The ruling by Mr Justice Kevin Cross in the Ruth Morrissey case regarding slides being misread under the CervicalCheck programme has set a legal precedent for how negligence should be assessed in medical screening programmes, with “absolute confidence” deemed the standard that should be applied.
Diabetic RetinaScreen clinical director Prof David Keegan confirmed to the Sunday Independent that the diabetic programme had examined the judgment carefully and consequently held an emergency meeting of its management team. It has now sought legal advice about whether the programme can continue to screen patients.
There are around 200,000 people living with diabetes in Ireland.
Speaking during a special discussion session on diabetic retinopathy screening at the annual conference of the Irish College of Ophthalmologists (ICO) in Galway last Friday, Prof Keegan noted that no screening test has 100pc specificity and sensitivity and that absolute confidence was an impossible ask.
He said it had been suggested that the programme could “tighten up” its patient information leaflets to stress the limitations of screening but he was uncertain this would be sufficient legally to deal with any future interpretation of the Cross ruling.
His points were echoed by Dr Alison Blake, outgoing president of the ICO, who pointed out that medical screening was a very important population health measure, which could reduce but not eliminate entirely the risk of developing the advanced stages of a particular disease and that there was still a misperception about the basis and limitations of screening.
Prof Keegan and a number of doctors at the session voiced concern that the legal profession did not appreciate how the interpretation of the Cross judgment could affect their work and the viability of screening programmes.
It was pointed out that medico legal payout awards in Ireland are much higher than in the UK and that the cost of medical indemnity insurance is also far higher for Irish doctors.
Prof Keegan said that Diabetic RetinaScreen, which started in 2012 and now has 124 screening locations and seven treatment centres nationally, is delivering positive results for diabetic patients.
“We are detecting pre-symptomatic disease and providing sight-saving treatments in at risk patients.
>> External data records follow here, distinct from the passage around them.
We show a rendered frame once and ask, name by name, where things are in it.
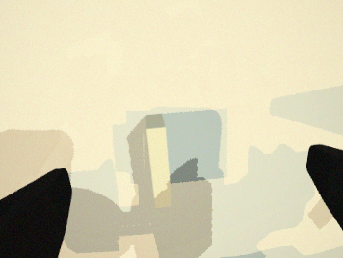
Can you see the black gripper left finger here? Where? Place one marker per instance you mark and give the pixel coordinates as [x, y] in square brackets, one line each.
[33, 219]

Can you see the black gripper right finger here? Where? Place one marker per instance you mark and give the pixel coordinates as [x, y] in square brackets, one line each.
[325, 167]

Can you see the cream rectangular block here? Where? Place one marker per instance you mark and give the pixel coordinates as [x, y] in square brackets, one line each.
[158, 154]

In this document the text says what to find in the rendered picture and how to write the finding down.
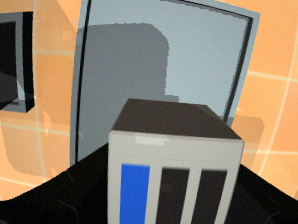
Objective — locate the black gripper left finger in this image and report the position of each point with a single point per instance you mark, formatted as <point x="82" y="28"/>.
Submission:
<point x="79" y="195"/>

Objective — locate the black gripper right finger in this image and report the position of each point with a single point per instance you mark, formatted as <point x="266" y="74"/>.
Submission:
<point x="257" y="202"/>

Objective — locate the grey box with blue and black stripes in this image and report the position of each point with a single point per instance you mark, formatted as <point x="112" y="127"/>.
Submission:
<point x="171" y="163"/>

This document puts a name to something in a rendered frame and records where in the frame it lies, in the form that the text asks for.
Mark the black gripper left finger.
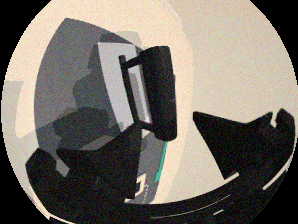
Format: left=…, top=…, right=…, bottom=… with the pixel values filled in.
left=56, top=119, right=142, bottom=200

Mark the teal small trowel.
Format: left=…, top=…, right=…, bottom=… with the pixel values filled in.
left=154, top=141, right=168, bottom=183

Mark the cream square tile with dark centre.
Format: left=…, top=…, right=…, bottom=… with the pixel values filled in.
left=134, top=173, right=146, bottom=196

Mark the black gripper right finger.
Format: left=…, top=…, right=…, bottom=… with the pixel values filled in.
left=193, top=112, right=273, bottom=180
Uptake rates are steadily rising and we are confident that the true impact of our programme — the reduction in blindness and vision impairment due to diabetic retinopathy — will be achieved.”
Diabetic RetinaScreen offers free annual screening to people with diabetes aged 12 years and older. Its uptake reached 61.7pc last year.
Diabetic retinopathy is an eye disease that can cause blindness in those with diabetes if it is not detected early enough.